Filters

The pygsp.filters module implements methods used for filtering and defines commonly used filters that can be applied to pygsp.graphs. A filter is associated to a graph and is defined with one or several functions. We define by filter bank a list of filters, usually centered around different frequencies, applied to a single graph.

Interface

The Filter base class implements a common interface to all filters:

Filter.evaluate(x)

Evaluate the kernels at given frequencies.

Filter.filter(s[, method, order])

Filter signals (analysis or synthesis).

Filter.analyze(s[, method, order])

Convenience alias to filter().

Filter.synthesize(s[, method, order])

Convenience wrapper around filter().

Filter.complement([frame_bound])

Return the filter that makes the frame tight.

Filter.inverse()

Return the pseudo-inverse filter bank.

Filter.compute_frame(**kwargs)

Compute the associated frame.

Filter.estimate_frame_bounds([x])

Estimate lower and upper frame bounds.

Filter.plot([n, eigenvalues, sum, labels, …])

Plot the spectral response of a filter bank.

Filter.localize(i, **kwargs)

Localize the kernels at a node (to visualize them).

Filters

Then, derived classes implement various common graph filters.

Filters that solve differential equations

The following filters solve partial differential equations (PDEs) on graphs, which model processes such as heat diffusion or wave propagation.

Heat(G[, scale, normalize])

Design a filter bank of heat kernels.

Wave(G[, time, speed])

Design a filter bank of wave kernels.

Low-pass filters

Heat(G[, scale, normalize])

Design a filter bank of heat kernels.

Band-pass filters

These filters can be configured to be low-pass, high-pass, or band-pass.

Expwin(G[, band_min, band_max, slope])

Design an exponential window filter.

Rectangular(G[, band_min, band_max])

Design a rectangular filter.

Filter banks of two filters: a low-pass and a high-pass

Regular(G[, degree])

Design 2 filters with the regular construction (tight frame).

Held(G[, a])

Design 2 filters with the Held construction (tight frame).

Simoncelli(G[, a])

Design 2 filters with the Simoncelli construction (tight frame).

Papadakis(G[, a])

Design 2 filters with the Papadakis construction (tight frame).

Filter banks composed of dilated or translated filters

Abspline(G[, Nf, lpfactor, scales])

Design an A B cubic spline wavelet filter bank.

HalfCosine(G[, Nf])

Design an half cosine filter bank (tight frame).

Itersine(G[, Nf, overlap])

Design an itersine filter bank (tight frame).

MexicanHat(G[, Nf, lpfactor, scales, normalize])

Design a filter bank of Mexican hat wavelets.

Meyer(G[, Nf, scales])

Design a filter bank of Meyer wavelets (tight frame).

SimpleTight(G[, Nf, scales])

Design a simple tight frame filter bank (tight frame).

Filter banks for vertex-frequency analyzes

Those filter banks are composed of shifted versions of a mother filter, one per graph frequency (Laplacian eigenvalue).
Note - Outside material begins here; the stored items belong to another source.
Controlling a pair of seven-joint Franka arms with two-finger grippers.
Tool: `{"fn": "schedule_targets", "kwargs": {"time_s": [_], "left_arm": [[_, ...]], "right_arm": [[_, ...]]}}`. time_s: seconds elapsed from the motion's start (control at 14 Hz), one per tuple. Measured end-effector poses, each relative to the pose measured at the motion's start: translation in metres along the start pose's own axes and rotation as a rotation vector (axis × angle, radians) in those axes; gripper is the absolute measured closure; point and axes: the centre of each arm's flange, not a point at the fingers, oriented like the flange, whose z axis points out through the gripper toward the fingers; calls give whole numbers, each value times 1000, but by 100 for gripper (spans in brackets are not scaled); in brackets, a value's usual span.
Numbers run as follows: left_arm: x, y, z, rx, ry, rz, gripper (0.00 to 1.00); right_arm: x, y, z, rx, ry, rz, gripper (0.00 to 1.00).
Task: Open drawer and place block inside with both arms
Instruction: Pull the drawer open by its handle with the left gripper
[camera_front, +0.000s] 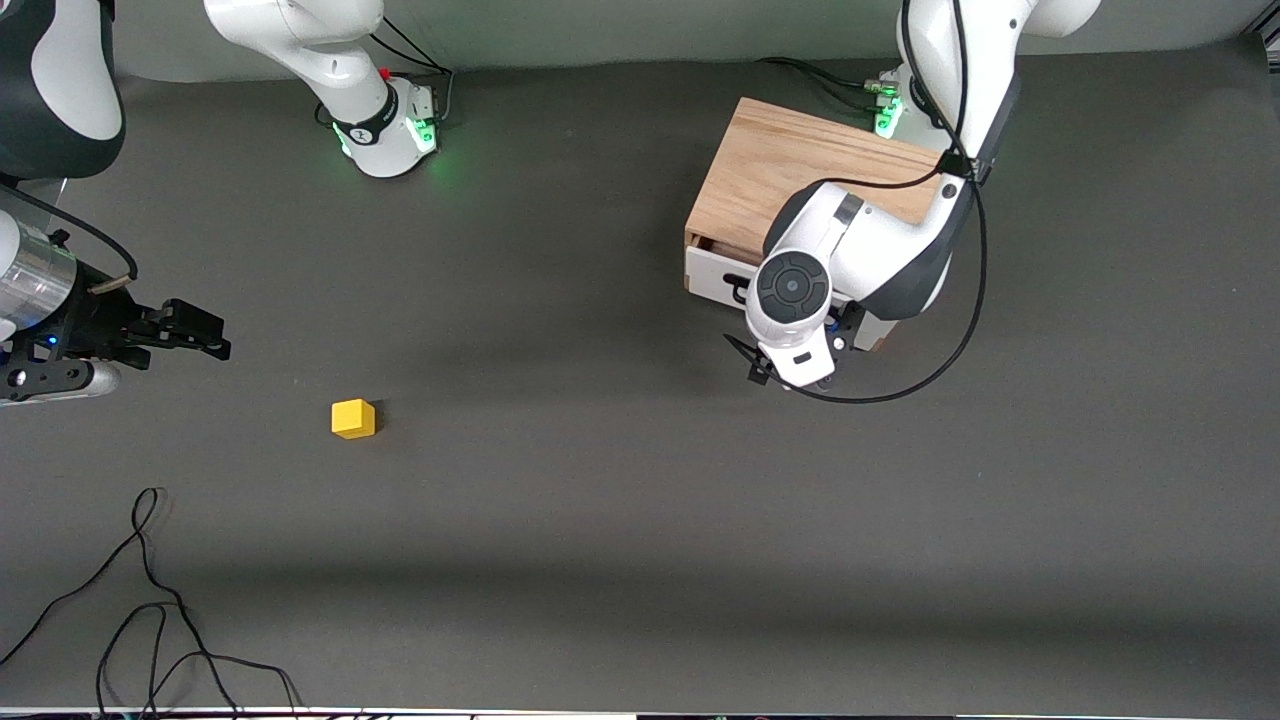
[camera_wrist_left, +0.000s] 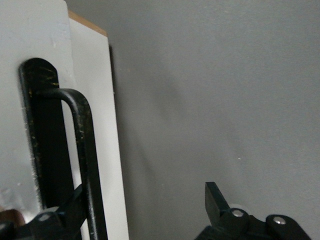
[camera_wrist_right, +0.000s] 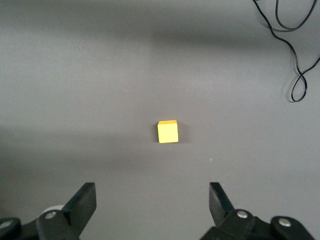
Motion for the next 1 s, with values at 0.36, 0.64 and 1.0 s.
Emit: {"fn": "schedule_targets", "kwargs": {"time_s": [0.36, 0.64, 1.0], "left_arm": [[4, 27, -8, -43, -3, -6, 0], [5, 33, -11, -75, -4, -6, 0], [5, 41, -13, -138, -1, 0, 0]], "right_arm": [[0, 0, 0, 0, 0, -1, 0], [0, -1, 0, 0, 0, -1, 0], [0, -1, 1, 0, -1, -1, 0]]}}
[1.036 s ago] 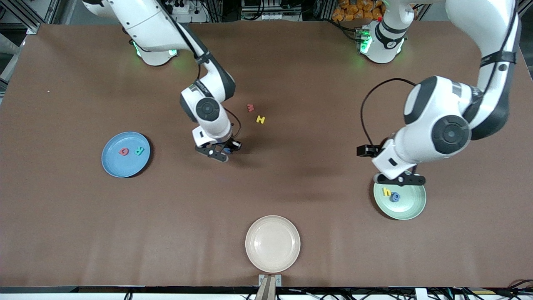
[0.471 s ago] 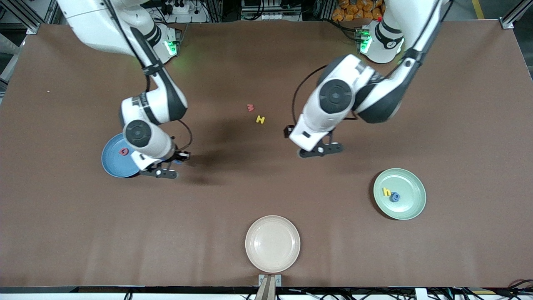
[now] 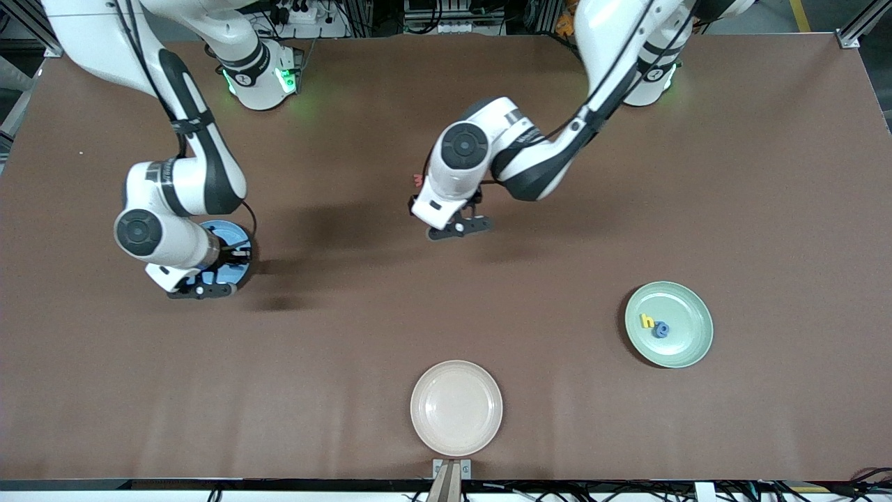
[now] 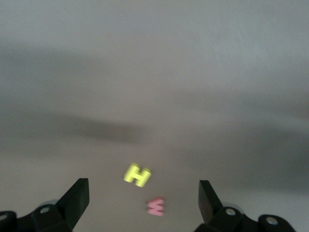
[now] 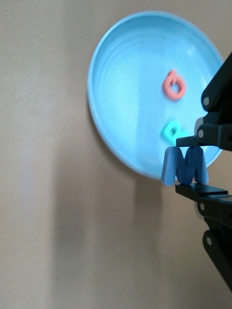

They can analyze frequency content locally, as a windowed graph Fourier transform.

Gabor(graph, kernel)

Design a filter bank with a kernel centered at each frequency.

Modulation(graph, kernel[, modulation_first])

Design a filter bank with a kernel centered at each frequency.

Approximations

Moreover, two approximation methods are provided for fast filtering. The computational complexity of filtering with those approximations is linear with the number of edges. The complexity of the exact solution, which is to use the Fourier basis, is quadratic with the number of nodes (without taking into account the cost of the necessary eigendecomposition of the graph Laplacian).

Chebyshev polynomials

compute_cheby_coeff(f[, m, N])

Compute Chebyshev coefficients for a Filterbank.

compute_jackson_cheby_coeff(filter_bounds, …)

To compute the m+1 coefficients of the polynomial approximation of an ideal band-pass between a and b, between a range of values defined by lambda_min and lambda_max.

cheby_op(G, c, signal, **kwargs)

Chebyshev polynomial of graph Laplacian applied to vector.

cheby_rect(G, bounds, signal, **kwargs)

Fast filtering using Chebyshev polynomial for a perfect rectangle filter.

Lanczos algorithm

lanczos(A, order, x)

TODO short description

lanczos_op(f, s[, order])

Perform the lanczos approximation of the signal s.